| First Author | Kovács-Öller T | Year | 2020 |
| Journal | Int J Mol Sci | Volume | 21 |
| Issue | 7 | PubMed ID | 32260484 |
| Mgi Jnum | J:291754 | Mgi Id | MGI:6445425 |
| Doi | 10.3390/ijms21072522 | Citation | Kovacs-Oller T, et al. (2020) Imatinib Sets Pericyte Mosaic in the Retina. Int J Mol Sci 21(7):2522 |
| abstractText | The nervous system demands an adequate oxygen and metabolite exchange, making pericytes (PCs), the only vasoactive cells on the capillaries, essential to neural function. Loss of PCs is a hallmark of multiple diseases, including diabetes, Alzheimer's, amyotrophic lateral sclerosis (ALS) and Parkinson's. Platelet-derived growth factor receptors (PDGFRs) have been shown to be critical to PC function and survival. However, how PDGFR-mediated PC activity affects vascular homeostasis is not fully understood. Here, we tested the hypothesis that imatinib, a chemotherapeutic agent and a potent PDGFR inhibitor, alters PC distribution and thus induces vascular atrophy.

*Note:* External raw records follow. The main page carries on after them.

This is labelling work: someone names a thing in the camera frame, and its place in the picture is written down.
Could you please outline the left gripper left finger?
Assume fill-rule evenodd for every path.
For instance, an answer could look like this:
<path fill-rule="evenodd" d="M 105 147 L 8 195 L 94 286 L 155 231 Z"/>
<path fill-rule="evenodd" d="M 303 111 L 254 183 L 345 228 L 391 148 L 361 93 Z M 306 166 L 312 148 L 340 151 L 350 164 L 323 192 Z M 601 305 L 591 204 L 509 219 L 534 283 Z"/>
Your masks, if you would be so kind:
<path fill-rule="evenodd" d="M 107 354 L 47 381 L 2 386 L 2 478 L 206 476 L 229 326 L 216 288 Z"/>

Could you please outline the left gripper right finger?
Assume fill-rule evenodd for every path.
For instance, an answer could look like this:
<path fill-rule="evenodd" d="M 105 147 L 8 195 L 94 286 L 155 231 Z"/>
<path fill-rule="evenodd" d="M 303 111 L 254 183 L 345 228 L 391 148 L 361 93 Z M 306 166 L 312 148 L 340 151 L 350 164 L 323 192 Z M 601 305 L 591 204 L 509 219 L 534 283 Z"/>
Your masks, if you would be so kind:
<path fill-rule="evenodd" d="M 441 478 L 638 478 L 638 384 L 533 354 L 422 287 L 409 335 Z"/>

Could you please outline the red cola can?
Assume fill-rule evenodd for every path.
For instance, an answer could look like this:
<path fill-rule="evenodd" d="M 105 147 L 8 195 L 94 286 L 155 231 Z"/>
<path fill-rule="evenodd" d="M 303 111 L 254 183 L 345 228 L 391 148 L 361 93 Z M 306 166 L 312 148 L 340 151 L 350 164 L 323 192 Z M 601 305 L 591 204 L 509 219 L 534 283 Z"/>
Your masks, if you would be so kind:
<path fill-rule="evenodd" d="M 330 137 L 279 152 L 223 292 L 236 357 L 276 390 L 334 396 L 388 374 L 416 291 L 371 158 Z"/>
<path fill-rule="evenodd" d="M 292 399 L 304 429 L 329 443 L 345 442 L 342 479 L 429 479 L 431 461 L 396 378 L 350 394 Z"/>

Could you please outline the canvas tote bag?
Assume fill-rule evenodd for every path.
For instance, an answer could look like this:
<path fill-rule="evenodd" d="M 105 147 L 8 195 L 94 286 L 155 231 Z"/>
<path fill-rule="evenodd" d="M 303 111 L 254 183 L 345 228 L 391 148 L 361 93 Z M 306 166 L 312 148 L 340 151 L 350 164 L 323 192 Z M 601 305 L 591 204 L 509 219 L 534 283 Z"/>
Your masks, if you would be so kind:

We performed a morphometric analysis of the vascular elements in sham control and imatinib-treated NG2-DsRed mice. Vascular morphology and the integrity of the blood-retina barrier (BRB) were evaluated using blood albumin labeling. We found that imatinib decreased the number of PCs and blood vessel (BV) coverage in all retinal vascular layers; this was accompanied by a shrinkage of BV diameters. Surprisingly, the total length of capillaries was not altered, suggesting a preferential effect of imatinib on PCs. Furthermore, blood-retina barrier disruption was not evident. In conclusion, our data suggest that imatinib could help in treating neurovascular diseases and serve as a model for PC loss, without BRB disruption. |